On Tue, Mar 12, 2002 at 04:53:03PM -0800, Ali Mashtizadeh wrote:
> John Sheahan wrote:
> > 
> > On Tue, Mar 12, 2002 at 07:48:54AM -0800, Ali Mashtizadeh wrote:
> > 
> > I forgot to mention the scan , membist and jtag tools tools needed
> > for the asic too.
> > >
> > > Can you suggest a FAST FPGA that uses Antifuse or NVRAM? 300K to 500K.
> > > Cheap and low power? Price is more important than power I will probably
> > > have to use a Li-ion battery anyways.
> > 
> > Can you give me a hint as to what 'fast' is here and how many registers may
> > clock at that rate?  approx how many IO, what flavor, what speed.
> about 150 IO pins, and I would like to operate my design at 200-300Mhz.
> I've synthesized my parts and the largest delay seems too limit the
> design to a little 100Mhz on a Spartan II 200K.
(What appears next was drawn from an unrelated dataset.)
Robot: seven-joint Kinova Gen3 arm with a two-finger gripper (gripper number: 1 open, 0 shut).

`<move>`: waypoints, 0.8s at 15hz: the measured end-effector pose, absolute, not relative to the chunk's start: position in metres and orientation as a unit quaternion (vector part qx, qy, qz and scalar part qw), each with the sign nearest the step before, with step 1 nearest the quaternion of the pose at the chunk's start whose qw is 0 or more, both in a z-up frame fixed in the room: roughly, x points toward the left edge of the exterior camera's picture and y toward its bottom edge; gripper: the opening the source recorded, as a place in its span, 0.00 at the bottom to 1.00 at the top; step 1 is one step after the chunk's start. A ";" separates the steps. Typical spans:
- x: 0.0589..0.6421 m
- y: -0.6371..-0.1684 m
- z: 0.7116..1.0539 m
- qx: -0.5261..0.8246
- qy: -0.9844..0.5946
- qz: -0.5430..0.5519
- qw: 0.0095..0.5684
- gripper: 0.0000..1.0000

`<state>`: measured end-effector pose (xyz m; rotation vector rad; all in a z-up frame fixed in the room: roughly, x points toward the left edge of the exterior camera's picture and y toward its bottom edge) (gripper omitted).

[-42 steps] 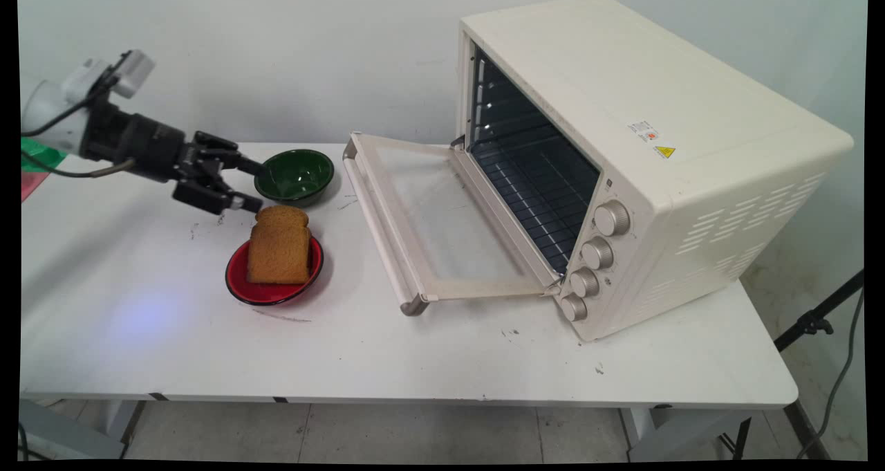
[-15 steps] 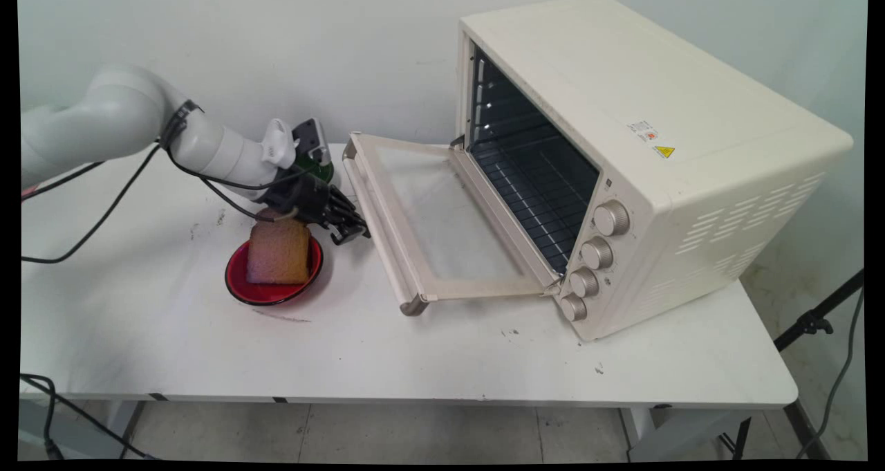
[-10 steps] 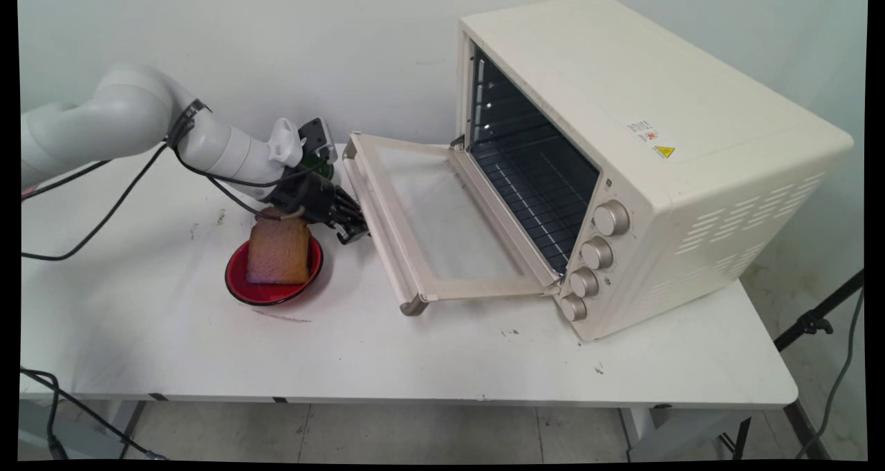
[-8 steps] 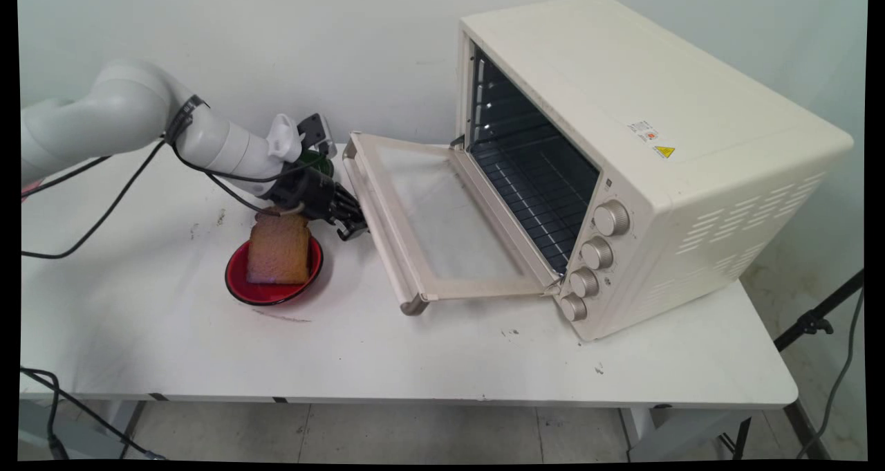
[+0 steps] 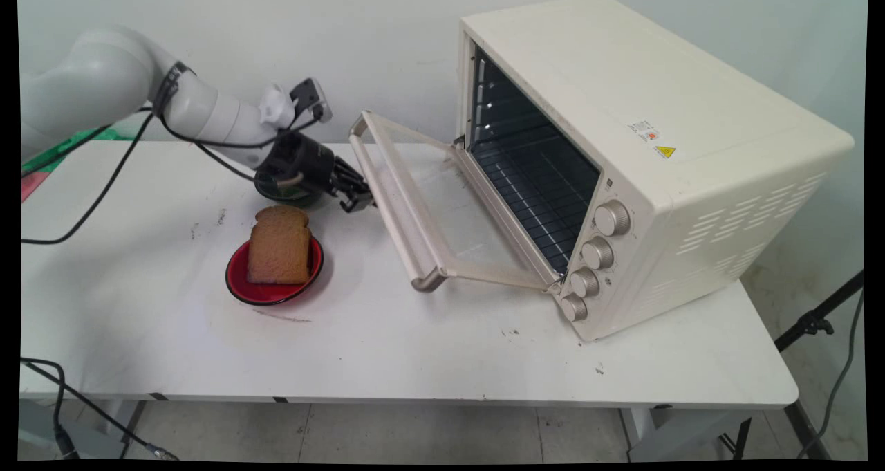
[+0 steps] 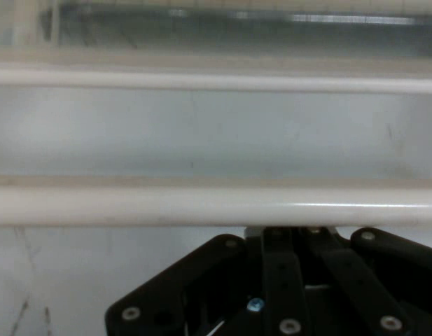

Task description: Close the oven

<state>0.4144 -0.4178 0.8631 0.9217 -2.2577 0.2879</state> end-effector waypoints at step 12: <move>0.392 -0.448 0.930 0.344 -0.838 0.125 0.405 0.00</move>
placemet matters.  In an asic, placement is nearly the only thing that
matters.    I'd need to review your design for routability to comment. 
Whats the average fanout out of interest?
 


> > 
> > 400k asic gates would be 20Kff's, but if you are using
> > fgpa accounting could be less.

> I'm using an estimate from Xilinx Spartan II since I havn't synthesized
> the whole thing and my estimate based on how much the parts take
> seperately shows I need about 300K - 500K gates. (I have two projects).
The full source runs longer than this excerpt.